Love Island is a game show which manipulates its contestants’ emotions and actions to provide entertainment to the masses… and it works! With over 3.4 million viewers for this series’ premiere alone, we’re all watching it.
https://twitter.com/ellzthelephant/status/880139341833568256
But as we reach the final week of the hit reality tv series, it’s time we look at how the show promotes toxic relationships to its viewers and how we should try not to reflect the show’s morals in our personal lives. As drama unfolds in the villa, viewers share their opinions, outrage and support for the islanders on social media. From the episodes where Adam manipulated girl after girl, to the birth of Muggy Megan, Georgia’s questionable loyalty, and as we await who’s next to get pied off, every viewer is eager to have a say in the action.
UMMMMMMM RECAP ON MS LOYAL "I have cheated but I haven't been in a serious relationship so it doesn't count" BUT YOU AND JOSH WEREN'T SERIOUS nah I'm done Georgia is actually finished #LoveIsland pic.twitter.com/rt2F6jFnCM
— Tinkerbell👸🏽🇬🇾 (@7omomacceb) July 16, 2018
Personal relationships and emotions are analysed and dissected by a nation. It’s addictive to watch – but the islanders are not on their best behaviour.

GASLIGHTING
One of the most problematic scenes which ITV created for our enjoyment centred around the cruelty of the islander Adam Collard. The Geordie personal trainer/cruel casanova treated fellow islander Rosie Williams, recent law school graduate/victim, in such a problematic way that ITV was called out by Women’s Aid for presenting an explicit example of gaslighting; a form of abuse where an individual makes another feel that they are ‘crazy’ through emotional manipulation.
We were shown Adam gaslighting Rosie in an intense five-minute edited snippet of a three-hour long conversation. Although much of what is actually said is edited out to create an exciting performance and a ‘viewable reality’, it is that viewable reality that we were fed and that ‘reality’ which normalises emotional abuse such as gaslighting.
BINARY
And let’s not forget another huge problem; the show is binary. On the ‘island’, girls like guys and guys like girls. There are no different sexualities, and this dramatically contrasts with the amount of variations of sexual expressions there are in real life.
Why on Earth are we focusing on Steph and Laura’s convo when the boys are doing what looks like synchronised diving into the pool #loveisland
— Chloe Dunk (@_ChloeADixon_) July 19, 2018
This definitive ‘hetero-ness’ can lead to viewers assuming a lot about a person’s sexuality in the outside world. From watching such a hetero-focused environment, this can lead to a person who is gay, bi, or asexual feeling very trapped as we revert to girls talking about who they think the fittest guys are and vice versa.
DIVERSITY
The intense focus on the girls feeling the need to appear physically and ‘objectively’ attractive is yet another downfall of the show that was highlighted in the episode where only the boys had to take a lie detector test (interesting how we are still focusing on the headspace of a man instead of allowing the girls to take one as well).

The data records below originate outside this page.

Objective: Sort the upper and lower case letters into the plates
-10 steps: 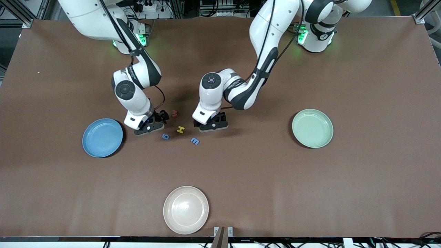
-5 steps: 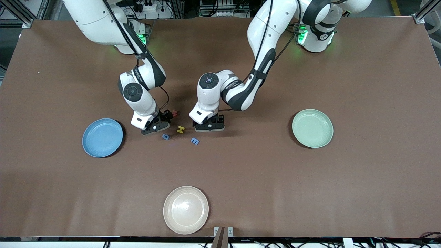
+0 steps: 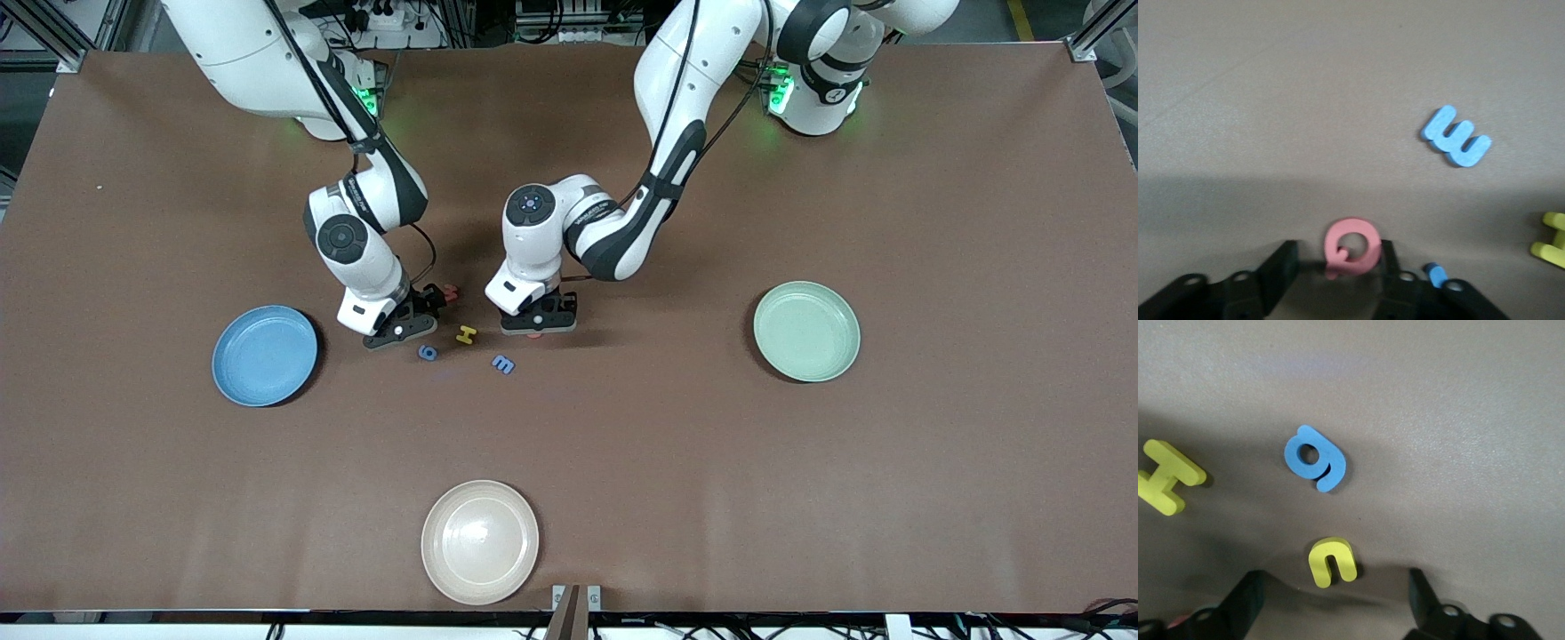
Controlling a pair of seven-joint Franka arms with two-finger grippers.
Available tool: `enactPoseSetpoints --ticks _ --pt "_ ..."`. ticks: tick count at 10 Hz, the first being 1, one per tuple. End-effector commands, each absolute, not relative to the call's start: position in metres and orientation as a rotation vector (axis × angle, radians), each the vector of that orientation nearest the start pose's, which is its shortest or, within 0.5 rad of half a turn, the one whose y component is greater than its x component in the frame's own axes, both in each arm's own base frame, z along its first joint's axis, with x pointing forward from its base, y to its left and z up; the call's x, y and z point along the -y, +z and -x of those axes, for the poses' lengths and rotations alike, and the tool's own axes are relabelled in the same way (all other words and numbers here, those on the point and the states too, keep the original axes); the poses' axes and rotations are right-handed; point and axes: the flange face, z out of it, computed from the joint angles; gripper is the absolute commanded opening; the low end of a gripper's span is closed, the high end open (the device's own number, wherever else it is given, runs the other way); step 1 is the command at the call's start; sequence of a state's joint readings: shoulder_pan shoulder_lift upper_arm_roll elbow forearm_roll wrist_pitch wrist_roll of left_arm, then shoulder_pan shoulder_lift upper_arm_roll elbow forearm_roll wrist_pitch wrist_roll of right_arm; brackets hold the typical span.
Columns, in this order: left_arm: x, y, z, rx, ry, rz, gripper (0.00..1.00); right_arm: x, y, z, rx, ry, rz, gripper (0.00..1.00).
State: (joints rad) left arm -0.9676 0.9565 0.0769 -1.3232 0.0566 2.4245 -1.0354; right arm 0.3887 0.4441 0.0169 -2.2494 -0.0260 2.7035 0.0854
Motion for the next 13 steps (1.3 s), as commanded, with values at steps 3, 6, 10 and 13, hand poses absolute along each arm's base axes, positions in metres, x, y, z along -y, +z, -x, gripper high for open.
enactPoseSetpoints --ticks 3,6,10,13 --pt "0.593 0.162 -0.463 0.057 -0.275 3.164 0.42 -0.214 0.167 -0.501 0.515 -0.028 3.094 0.00" --pt "0.586 0.172 -0.473 0.088 -0.252 3.154 0.15 -0.213 0.177 -0.506 0.485 -0.047 3.096 0.00" --pt "0.522 0.242 -0.527 0.033 -0.022 3.106 0.06 -0.168 0.224 -0.533 0.345 -0.163 3.100 0.00" --pt "0.424 0.305 -0.572 -0.127 0.245 3.029 0.06 -0.114 0.246 -0.546 0.205 -0.158 3.121 0.00"
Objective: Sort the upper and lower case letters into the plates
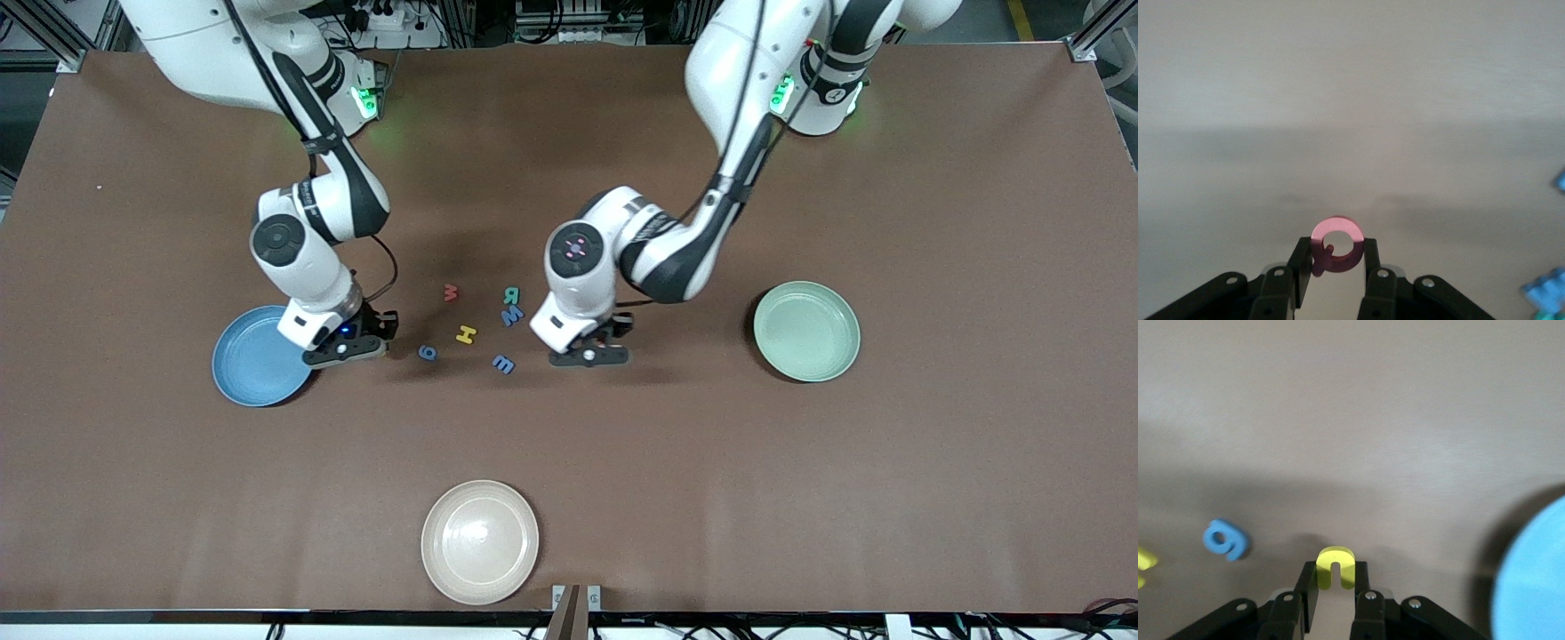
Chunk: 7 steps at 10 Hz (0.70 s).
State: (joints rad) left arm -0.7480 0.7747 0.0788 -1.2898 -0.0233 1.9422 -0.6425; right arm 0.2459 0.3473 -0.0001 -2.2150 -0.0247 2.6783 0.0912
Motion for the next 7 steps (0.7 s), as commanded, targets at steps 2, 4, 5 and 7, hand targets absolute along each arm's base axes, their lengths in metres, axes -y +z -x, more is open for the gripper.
enactPoseSetpoints --ticks 2,4,5,7 --pt "0.352 0.326 -0.584 -0.209 0.366 3.005 0.06 -0.059 0.250 -0.553 0.063 -0.126 3.139 0.00" --pt "0.273 0.331 -0.590 -0.273 0.428 3.022 0.07 -0.009 0.249 -0.554 -0.065 -0.100 3.149 0.00" --pt "0.248 0.322 -0.582 -0.329 0.441 3.026 0.07 0.007 0.249 -0.553 -0.109 -0.078 3.151 0.00" --pt "0.194 0.294 -0.555 -0.395 0.360 3.063 0.08 0.030 0.249 -0.553 -0.172 -0.054 3.157 0.53"
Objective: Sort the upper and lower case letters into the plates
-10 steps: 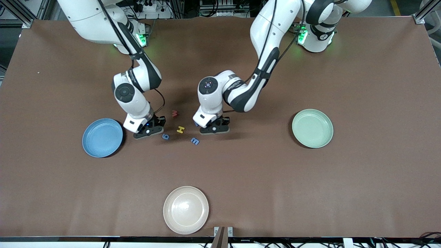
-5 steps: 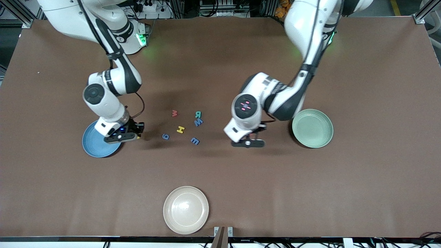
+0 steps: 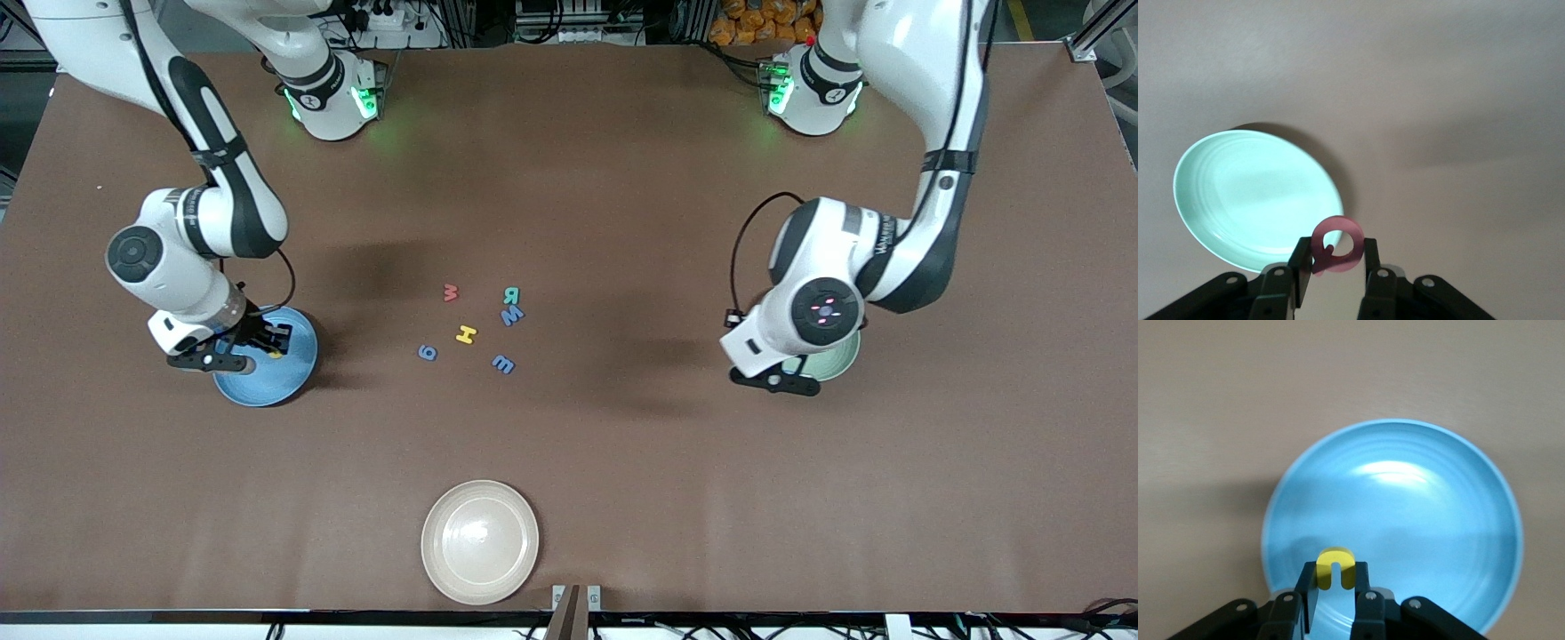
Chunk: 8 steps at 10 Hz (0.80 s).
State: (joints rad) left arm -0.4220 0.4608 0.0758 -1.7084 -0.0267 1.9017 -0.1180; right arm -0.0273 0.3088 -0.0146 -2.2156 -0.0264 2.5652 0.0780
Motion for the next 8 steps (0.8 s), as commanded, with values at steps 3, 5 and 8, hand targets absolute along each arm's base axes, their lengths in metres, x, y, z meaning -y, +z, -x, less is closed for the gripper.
enactPoseSetpoints --ticks 3,5,8 --pt "0.177 0.255 -0.522 -0.408 0.257 3.081 0.22 0.030 0.254 -0.563 -0.186 -0.068 3.153 1.00" --pt "0.171 0.245 -0.512 -0.403 0.268 3.078 0.29 0.006 0.264 -0.573 -0.194 -0.030 3.145 1.00" --pt "0.171 0.247 -0.512 -0.406 0.261 3.078 1.00 -0.054 0.262 -0.590 -0.408 -0.037 3.120 1.00"
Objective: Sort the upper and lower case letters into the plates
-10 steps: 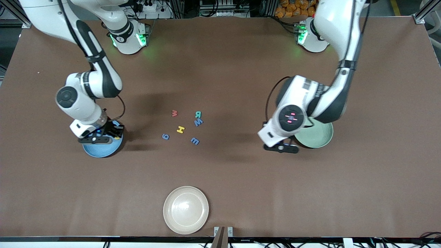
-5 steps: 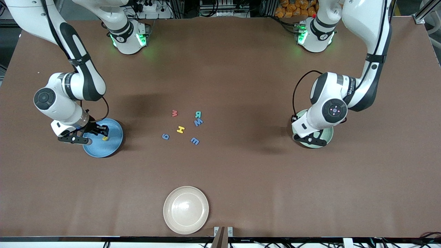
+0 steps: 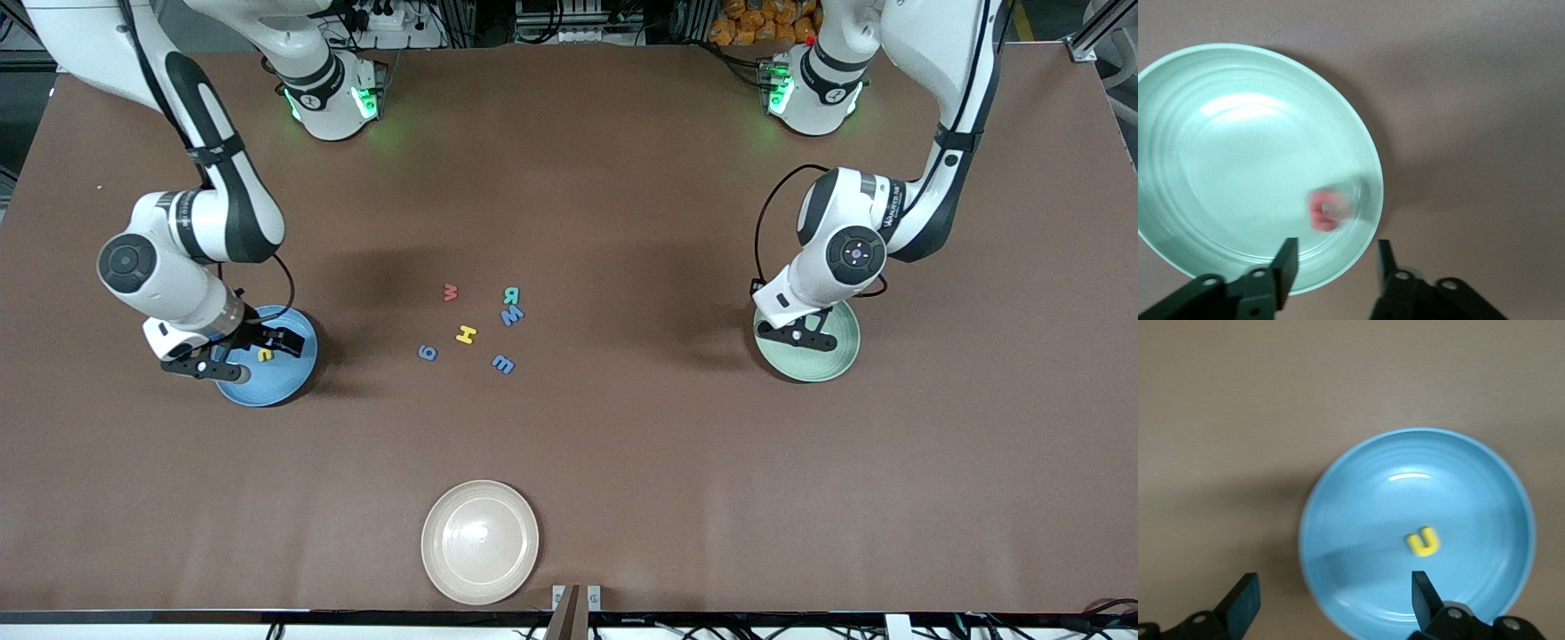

All the girls, without fail, asked their partners a question about how physically attractive they were in front of a nation thirsty for drama.
https://twitter.com/LaurenxSinclair/status/1021138574174031873
It seemed that all the girls needed to feel secure in their relationship by asserting themselves as visually pleasing to the male gaze. Remind me again, what have women been oppressed by and fought against throughout history? Glad to see ITV normalising this toxicity on ‘Britain’s most watched TV show’.

We begin to lose sight of the whole foundation that Love Island stands upon; the show is a game. A game for the contestants to win £50,000. It shouldn’t be a representation of what is best for our lives and it’s important that we don’t get lost in the drama and begin to judge our own lives according to Love Island’s standards (or lack thereof). From the get go, the islanders are up against one another in a competition to find ‘love’ or a seemingly realistic ‘showmance’ that will allow them to win the cash prize. On this show, the incentive for a couple is to appear ‘in love’ to the public to win money and so shouldn’t be a model for relationships and behaviour in the real world. So grab your popcorn, enjoy the show, but remember; it’s all a game.